§ Work to complete
For this exercise, print all of the entries exactly as given.

[Collected data entries]
____________

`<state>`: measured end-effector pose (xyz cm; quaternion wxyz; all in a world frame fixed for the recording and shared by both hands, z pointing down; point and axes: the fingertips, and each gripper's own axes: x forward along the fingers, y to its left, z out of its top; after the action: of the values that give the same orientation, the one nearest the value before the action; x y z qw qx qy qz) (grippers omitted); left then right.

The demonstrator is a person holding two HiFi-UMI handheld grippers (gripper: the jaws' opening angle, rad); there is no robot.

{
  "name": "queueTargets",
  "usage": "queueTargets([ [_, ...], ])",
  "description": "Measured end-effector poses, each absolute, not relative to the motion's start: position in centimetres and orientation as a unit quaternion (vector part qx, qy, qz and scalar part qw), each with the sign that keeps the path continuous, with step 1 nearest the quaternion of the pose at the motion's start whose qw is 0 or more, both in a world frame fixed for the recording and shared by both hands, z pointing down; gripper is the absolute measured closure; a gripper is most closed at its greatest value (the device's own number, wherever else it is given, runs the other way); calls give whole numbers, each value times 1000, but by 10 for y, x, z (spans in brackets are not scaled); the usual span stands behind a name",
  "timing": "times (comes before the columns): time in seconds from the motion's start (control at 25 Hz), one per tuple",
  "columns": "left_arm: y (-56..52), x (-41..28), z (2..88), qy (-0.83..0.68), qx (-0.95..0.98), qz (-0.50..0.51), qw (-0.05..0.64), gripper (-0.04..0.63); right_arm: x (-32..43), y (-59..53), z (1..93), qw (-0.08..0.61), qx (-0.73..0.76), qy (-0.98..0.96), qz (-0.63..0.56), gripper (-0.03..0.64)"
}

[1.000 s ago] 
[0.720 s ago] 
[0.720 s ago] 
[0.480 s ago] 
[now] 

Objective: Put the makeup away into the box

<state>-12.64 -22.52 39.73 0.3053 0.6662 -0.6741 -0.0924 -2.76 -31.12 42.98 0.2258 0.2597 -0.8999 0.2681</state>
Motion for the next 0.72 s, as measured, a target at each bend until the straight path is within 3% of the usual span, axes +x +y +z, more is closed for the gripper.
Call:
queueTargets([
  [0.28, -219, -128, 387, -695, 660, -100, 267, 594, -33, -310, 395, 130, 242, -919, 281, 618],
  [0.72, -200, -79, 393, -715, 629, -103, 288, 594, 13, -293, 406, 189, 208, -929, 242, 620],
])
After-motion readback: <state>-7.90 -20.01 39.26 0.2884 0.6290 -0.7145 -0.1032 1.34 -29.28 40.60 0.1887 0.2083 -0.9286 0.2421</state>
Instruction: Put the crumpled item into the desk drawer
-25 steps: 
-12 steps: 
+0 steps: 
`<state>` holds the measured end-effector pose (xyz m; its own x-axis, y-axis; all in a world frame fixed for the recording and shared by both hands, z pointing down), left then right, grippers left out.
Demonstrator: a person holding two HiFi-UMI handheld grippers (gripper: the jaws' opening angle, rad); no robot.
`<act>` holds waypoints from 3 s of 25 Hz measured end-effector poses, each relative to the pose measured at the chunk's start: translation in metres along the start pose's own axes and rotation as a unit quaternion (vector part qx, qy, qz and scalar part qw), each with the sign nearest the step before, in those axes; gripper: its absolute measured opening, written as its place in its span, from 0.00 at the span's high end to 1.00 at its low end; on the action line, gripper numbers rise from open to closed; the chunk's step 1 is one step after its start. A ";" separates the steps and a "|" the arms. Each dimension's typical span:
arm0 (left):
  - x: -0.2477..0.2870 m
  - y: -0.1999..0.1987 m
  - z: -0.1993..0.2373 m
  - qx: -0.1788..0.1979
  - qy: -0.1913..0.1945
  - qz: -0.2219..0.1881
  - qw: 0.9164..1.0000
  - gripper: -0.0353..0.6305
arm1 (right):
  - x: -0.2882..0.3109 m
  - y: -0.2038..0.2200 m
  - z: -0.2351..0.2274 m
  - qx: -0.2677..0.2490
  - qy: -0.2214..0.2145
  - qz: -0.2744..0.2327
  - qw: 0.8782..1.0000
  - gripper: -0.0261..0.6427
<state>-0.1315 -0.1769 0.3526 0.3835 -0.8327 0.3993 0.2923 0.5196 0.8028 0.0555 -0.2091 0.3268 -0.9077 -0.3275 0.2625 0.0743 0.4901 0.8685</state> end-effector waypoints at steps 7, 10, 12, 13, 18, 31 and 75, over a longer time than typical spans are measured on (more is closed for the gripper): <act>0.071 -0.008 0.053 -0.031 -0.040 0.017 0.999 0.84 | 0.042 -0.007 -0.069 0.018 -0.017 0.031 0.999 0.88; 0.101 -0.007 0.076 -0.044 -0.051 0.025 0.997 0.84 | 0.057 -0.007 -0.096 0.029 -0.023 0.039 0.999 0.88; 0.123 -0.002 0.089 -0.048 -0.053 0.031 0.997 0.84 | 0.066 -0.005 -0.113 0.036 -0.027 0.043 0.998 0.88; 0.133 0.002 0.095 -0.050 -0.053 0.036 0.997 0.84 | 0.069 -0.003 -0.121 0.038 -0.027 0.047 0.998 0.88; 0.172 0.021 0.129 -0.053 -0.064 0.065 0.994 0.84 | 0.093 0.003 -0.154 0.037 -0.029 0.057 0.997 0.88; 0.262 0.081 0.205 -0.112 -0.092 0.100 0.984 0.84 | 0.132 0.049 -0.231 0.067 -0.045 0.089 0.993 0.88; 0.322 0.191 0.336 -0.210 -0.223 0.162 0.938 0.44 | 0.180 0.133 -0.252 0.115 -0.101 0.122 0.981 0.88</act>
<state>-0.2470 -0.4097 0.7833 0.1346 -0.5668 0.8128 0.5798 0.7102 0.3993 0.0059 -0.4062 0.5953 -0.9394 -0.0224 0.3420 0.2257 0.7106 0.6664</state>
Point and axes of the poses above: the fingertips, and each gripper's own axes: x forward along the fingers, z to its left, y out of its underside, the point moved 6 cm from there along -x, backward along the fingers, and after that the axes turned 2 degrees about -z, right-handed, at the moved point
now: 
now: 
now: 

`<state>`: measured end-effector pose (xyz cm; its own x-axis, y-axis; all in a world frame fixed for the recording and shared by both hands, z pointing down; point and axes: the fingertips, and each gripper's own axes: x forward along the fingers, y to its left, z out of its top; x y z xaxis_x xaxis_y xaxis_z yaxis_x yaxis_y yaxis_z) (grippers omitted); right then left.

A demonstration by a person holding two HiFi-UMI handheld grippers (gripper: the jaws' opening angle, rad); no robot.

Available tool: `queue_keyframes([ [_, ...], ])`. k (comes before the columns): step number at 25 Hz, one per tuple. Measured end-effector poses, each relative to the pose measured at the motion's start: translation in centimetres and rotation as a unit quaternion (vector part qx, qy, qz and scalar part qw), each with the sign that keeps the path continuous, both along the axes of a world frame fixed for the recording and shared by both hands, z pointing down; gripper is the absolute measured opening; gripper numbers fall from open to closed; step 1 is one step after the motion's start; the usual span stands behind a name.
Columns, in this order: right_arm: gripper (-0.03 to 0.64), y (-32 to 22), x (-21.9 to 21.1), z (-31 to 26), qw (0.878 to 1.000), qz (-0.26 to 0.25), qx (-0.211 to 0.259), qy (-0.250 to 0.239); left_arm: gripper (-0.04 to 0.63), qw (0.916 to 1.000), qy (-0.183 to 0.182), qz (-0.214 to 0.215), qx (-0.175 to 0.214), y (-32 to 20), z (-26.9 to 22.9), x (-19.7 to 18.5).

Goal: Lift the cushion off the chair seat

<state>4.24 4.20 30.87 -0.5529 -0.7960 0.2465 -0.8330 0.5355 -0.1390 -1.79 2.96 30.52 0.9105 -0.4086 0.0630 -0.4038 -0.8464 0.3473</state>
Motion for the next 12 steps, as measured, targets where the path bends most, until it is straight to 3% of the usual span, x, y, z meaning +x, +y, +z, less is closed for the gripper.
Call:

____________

§ Result for this exercise
`<state>`: measured end-effector pose (xyz cm; quaternion wxyz; all in a world frame fixed for the recording and shared by both hands, z pointing down; point and axes: the fingertips, and each gripper's own axes: x forward along the fingers, y to its left, z out of its top; after the action: of the values that give the same orientation, the one nearest the value before the action; x y z qw qx qy qz) (grippers omitted); left then right.

The demonstrator is a person holding two HiFi-UMI handheld grippers (gripper: the jaws' opening angle, rad); there is no robot.

{
  "name": "queueTargets",
  "usage": "queueTargets([ [_, ...], ])",
  "description": "Measured end-effector poses, each absolute, not relative to the motion's start: position in centimetres and orientation as a unit quaternion (vector part qx, qy, qz and scalar part qw), each with the sign that keeps the path continuous, with step 1 nearest the quaternion of the pose at the motion's start whose qw is 0 or more, both in a world frame fixed for the recording and shared by both hands, z pointing down; gripper is the absolute measured closure; a gripper is most closed at its greatest value (the device's own number, wherever else it is given, runs the other way); calls give whole numbers, each value times 1000, but by 10 for y, x, z (spans in brackets are not scaled); the usual span stands behind a name",
  "timing": "times (comes before the columns): time in seconds from the motion's start (control at 25 Hz), one per tuple",
  "columns": "left_arm: y (-56..52), x (-41..28), z (2..88), qy (-0.83..0.68), qx (-0.95..0.98), qz (-0.50..0.51), qw (-0.05..0.64), gripper (-0.04..0.63); right_arm: x (-32..43), y (-59..53), z (1..93), qw (-0.08..0.61), qx (-0.73..0.76), qy (-0.98..0.96), qz (-0.63..0.56), gripper (-0.03..0.64)"
}

[1.000 s ago] 
[0.720 s ago] 
[0.720 s ago] 
[0.480 s ago] 
[now] 

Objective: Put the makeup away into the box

<state>-12.64 -22.52 39.73 0.3053 0.6662 -0.6741 -0.0924 -2.76 -31.12 42.98 0.2258 0.2597 -0.8999 0.2681</state>
Motion for the next 0.72 s, as measured, a target at each bend until the straight path is within 3% of the usual span, axes +x +y +z, more is closed for the gripper.
Call:
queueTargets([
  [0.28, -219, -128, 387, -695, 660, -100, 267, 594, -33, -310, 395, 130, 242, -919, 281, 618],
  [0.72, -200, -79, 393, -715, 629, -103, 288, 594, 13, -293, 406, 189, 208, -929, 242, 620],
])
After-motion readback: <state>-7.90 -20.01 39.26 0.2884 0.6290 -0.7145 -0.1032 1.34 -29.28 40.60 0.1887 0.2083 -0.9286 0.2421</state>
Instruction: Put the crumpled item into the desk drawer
-25 steps: 
-12 steps: 
+0 steps: 
`<state>` holds the measured end-effector pose (xyz m; its own x-axis, y-axis; all in a world frame fixed for the recording and shared by both hands, z pointing down), left then right, grippers left out.
Demonstrator: a person holding two HiFi-UMI handheld grippers (gripper: the jaws' opening angle, rad); no robot.
`<act>` holds waypoints from 3 s of 25 Hz measured end-effector poses, each relative to the pose measured at the chunk's start: translation in metres along the start pose's own axes and rotation as a unit quaternion (vector part qx, qy, qz and scalar part qw), each with the sign nearest the step before, in those axes; gripper: its absolute measured opening, written as its place in its span, from 0.00 at the span's high end to 1.00 at its low end; on the action line, gripper numbers rise from open to closed; the chunk's step 1 is one step after its start. A ";" separates the steps and a "|" the arms. Each dimension's typical span:
arm0 (left):
  - x: -0.2477..0.2870 m
  - y: -0.1999..0.1987 m
  - z: -0.1993..0.2373 m
  - qx: -0.1788..0.1979
  - qy: -0.1913..0.1945
  - qz: -0.2219..0.1881
  - qw: 0.9164..1.0000
  - gripper: -0.0353..0.6305
arm1 (right):
  - x: -0.2882..0.3109 m
  - y: -0.2038..0.2200 m
  - z: -0.2351..0.2274 m
  - qx: -0.2677..0.2490
  - qy: -0.2214..0.2145
  - qz: -0.2744..0.2327
  - qw: 0.8782..1.0000
  - gripper: -0.0261..0.6427
<state>-0.1315 -0.1769 0.3526 0.3835 -0.8327 0.3993 0.2923 0.5196 0.8028 0.0555 -0.2091 0.3268 -0.9077 -0.3275 0.2625 0.0743 0.4901 0.8685</state> end-effector waypoints at steps 7, 10, 12, 13, 18, 31 and 75, over a longer time than typical spans are measured on (more is closed for the gripper): <act>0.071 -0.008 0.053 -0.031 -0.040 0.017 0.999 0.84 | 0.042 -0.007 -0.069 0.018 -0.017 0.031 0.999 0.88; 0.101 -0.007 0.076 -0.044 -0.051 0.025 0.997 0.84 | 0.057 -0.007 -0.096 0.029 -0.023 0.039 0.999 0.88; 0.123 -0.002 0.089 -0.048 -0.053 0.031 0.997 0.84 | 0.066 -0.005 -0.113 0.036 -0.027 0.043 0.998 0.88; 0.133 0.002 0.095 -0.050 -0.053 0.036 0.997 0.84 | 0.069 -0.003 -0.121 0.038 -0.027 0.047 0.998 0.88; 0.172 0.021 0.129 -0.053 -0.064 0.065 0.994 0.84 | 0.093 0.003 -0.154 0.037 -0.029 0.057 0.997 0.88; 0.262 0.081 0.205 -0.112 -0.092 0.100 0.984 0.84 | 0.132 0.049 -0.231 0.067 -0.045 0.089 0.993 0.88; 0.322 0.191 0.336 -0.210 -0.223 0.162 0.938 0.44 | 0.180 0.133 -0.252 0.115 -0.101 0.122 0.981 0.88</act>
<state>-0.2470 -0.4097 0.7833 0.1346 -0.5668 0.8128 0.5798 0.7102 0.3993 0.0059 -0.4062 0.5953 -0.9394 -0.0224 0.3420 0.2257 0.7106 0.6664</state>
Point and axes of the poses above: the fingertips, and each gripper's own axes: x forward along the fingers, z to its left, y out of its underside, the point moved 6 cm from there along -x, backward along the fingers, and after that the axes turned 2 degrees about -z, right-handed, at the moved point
now: 
now: 
now: 

`<state>`: measured end-effector pose (xyz cm; its own x-axis, y-axis; all in a world frame fixed for the recording and shared by both hands, z pointing down; point and axes: the fingertips, and each gripper's own axes: x forward along the fingers, y to its left, z out of its top; x y z xaxis_x xaxis_y xaxis_z yaxis_x yaxis_y yaxis_z) (grippers omitted); right then left.

A demonstration by a person holding two HiFi-UMI handheld grippers (gripper: the jaws' opening angle, rad); no robot.

Available tool: `queue_keyframes([ [_, ...], ])`. k (comes before the columns): step number at 25 Hz, one per tuple. Measured end-effector poses, each relative to the pose measured at the motion's start: translation in centimetres and rotation as a unit quaternion (vector part qx, qy, qz and scalar part qw), each with the sign that keeps the path continuous, both along the axes of a world frame fixed for the recording and shared by both hands, z pointing down; gripper is the absolute measured opening; gripper numbers fall from open to closed; step 1 is one step after the motion's start; the usual span stands behind a name.
Columns, in this order: right_arm: gripper (-0.03 to 0.64), y (-32 to 22), x (-21.9 to 21.1), z (-31 to 26), qw (0.878 to 1.000), qz (-0.26 to 0.25), qx (-0.211 to 0.259), qy (-0.250 to 0.239); left_arm: gripper (-0.04 to 0.63), qw (0.916 to 1.000), qy (-0.183 to 0.182), qz (-0.214 to 0.215), qx (-0.175 to 0.214), y (-32 to 20), z (-26.9 to 22.9), x (-19.7 to 18.5).

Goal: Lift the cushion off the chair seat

<state>4.24 4.20 30.87 -0.5529 -0.7960 0.2465 -0.8330 0.5355 -0.1390 -1.79 2.96 30.52 0.9105 -0.4086 0.0630 -0.4038 -0.8464 0.3473</state>
Motion for the next 12 steps, as measured, targets where the path bends most, until it is straight to 3% of the usual span, x, y, z meaning +x, +y, +z, less is closed for the gripper.
Call:

Output for this exercise is complete.